COLLECTED MATERIAL
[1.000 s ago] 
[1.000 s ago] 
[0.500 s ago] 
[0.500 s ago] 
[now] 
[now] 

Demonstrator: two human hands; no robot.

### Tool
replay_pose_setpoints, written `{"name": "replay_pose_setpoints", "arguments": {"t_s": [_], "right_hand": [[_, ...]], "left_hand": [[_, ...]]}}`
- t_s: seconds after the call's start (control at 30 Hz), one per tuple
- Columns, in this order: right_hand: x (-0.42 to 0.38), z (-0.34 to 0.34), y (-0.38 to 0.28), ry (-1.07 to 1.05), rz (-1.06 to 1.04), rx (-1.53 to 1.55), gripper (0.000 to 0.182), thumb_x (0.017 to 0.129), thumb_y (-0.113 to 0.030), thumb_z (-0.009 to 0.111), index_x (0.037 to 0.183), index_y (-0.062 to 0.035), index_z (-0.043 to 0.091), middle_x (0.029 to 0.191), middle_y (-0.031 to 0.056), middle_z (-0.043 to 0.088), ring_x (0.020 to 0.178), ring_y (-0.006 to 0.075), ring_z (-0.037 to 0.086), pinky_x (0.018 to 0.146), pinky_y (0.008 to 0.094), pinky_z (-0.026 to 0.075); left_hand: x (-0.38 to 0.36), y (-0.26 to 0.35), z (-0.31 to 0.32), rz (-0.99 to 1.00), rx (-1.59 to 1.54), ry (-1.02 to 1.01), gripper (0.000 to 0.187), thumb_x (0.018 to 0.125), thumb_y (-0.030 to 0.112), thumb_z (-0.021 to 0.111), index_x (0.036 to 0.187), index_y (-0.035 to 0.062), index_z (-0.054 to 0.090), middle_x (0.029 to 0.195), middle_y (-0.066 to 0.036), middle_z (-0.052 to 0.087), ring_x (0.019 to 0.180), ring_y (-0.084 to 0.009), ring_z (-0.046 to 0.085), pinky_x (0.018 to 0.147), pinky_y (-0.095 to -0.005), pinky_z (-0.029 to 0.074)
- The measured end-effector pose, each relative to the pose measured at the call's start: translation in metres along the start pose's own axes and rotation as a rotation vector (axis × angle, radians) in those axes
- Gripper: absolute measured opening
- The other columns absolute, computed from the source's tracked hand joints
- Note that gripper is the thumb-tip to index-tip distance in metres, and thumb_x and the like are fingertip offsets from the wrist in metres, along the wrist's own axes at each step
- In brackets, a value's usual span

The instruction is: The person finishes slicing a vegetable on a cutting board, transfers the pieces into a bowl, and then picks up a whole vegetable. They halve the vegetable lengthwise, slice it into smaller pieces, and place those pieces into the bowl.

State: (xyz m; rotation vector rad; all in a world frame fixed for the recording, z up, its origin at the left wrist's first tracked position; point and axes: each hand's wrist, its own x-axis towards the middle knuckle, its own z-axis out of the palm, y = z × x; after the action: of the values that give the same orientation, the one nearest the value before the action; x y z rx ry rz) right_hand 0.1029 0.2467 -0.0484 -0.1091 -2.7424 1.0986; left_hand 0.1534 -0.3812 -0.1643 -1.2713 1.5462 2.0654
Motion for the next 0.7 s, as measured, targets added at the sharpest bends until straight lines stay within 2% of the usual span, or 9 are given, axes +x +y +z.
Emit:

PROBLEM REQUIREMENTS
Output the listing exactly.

SOLUTION TO THIS EXERCISE
[1.000 s ago] 
[1.000 s ago] 
[0.500 s ago] 
[0.500 s ago] 
[now] 
[now] 

Demonstrator: two human hands; no robot.

### Tool
replay_pose_setpoints, written `{"name": "replay_pose_setpoints", "arguments": {"t_s": [_], "right_hand": [[_, ...]], "left_hand": [[_, ...]]}}`
- t_s: seconds after the call's start (control at 30 Hz), one per tuple
- Columns, in this order: right_hand: x (-0.42 to 0.38), z (-0.34 to 0.34), y (-0.38 to 0.28), ry (-1.07 to 1.05), rz (-1.06 to 1.04), rx (-1.53 to 1.55), gripper (0.000 to 0.182), thumb_x (0.017 to 0.129), thumb_y (-0.113 to 0.030), thumb_z (-0.009 to 0.111), index_x (0.037 to 0.183), index_y (-0.062 to 0.035), index_z (-0.043 to 0.091), middle_x (0.029 to 0.191), middle_y (-0.031 to 0.056), middle_z (-0.043 to 0.088), ring_x (0.020 to 0.178), ring_y (-0.006 to 0.075), ring_z (-0.037 to 0.086), pinky_x (0.018 to 0.146), pinky_y (0.008 to 0.094), pinky_z (-0.026 to 0.075); left_hand: x (-0.38 to 0.36), y (-0.26 to 0.35), z (-0.31 to 0.32), rz (-0.99 to 1.00), rx (-1.59 to 1.54), ry (-1.02 to 1.01), gripper (0.000 to 0.187), thumb_x (0.018 to 0.125), thumb_y (-0.030 to 0.112), thumb_z (-0.021 to 0.111), index_x (0.036 to 0.187), index_y (-0.035 to 0.062), index_z (-0.054 to 0.090), middle_x (0.029 to 0.195), middle_y (-0.066 to 0.036), middle_z (-0.052 to 0.087), ring_x (0.019 to 0.180), ring_y (-0.084 to 0.009), ring_z (-0.046 to 0.085), pinky_x (0.018 to 0.147), pinky_y (-0.095 to -0.005), pinky_z (-0.029 to 0.074)
- The measured end-effector pose, each relative to the pose measured at the call's start: translation in metres along the start pose's own axes and rotation as a rotation vector (axis × angle, radians) in those axes
- Gripper: absolute measured opening
- The other columns absolute, computed from the source's tracked hand joints
- Note that gripper is the thumb-tip to index-tip distance in metres, and thumb_x and the like are fingertip offsets from the wrist in metres, along the wrist's own axes at each step
- In brackets, a value's usual span

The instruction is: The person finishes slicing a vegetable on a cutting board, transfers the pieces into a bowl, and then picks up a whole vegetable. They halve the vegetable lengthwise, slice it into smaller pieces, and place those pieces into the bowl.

State: (xyz m; rotation vector rad; all in a world frame fixed for the recording, z up, its origin at the left wrist's first tracked position; point and axes: each hand's wrist, its own x-axis towards the middle knuckle, its own z-axis out of the palm, y = z × x; after the action: of the values that give the same orientation, the one nearest the value before the action; x y z rx ry rz) right_hand 0.1029 0.2467 -0.0484 -0.1091 -2.7424 1.0986; left_hand 0.1534 -0.3812 -0.1643 -1.2713 1.5462 2.0654
Motion for the next 0.7 s, as measured, targets added at the sharpest bends until straight lines stay within 2% of the usual span, or 9 are given, axes +x +y +z.
Emit:

No more output will be produced.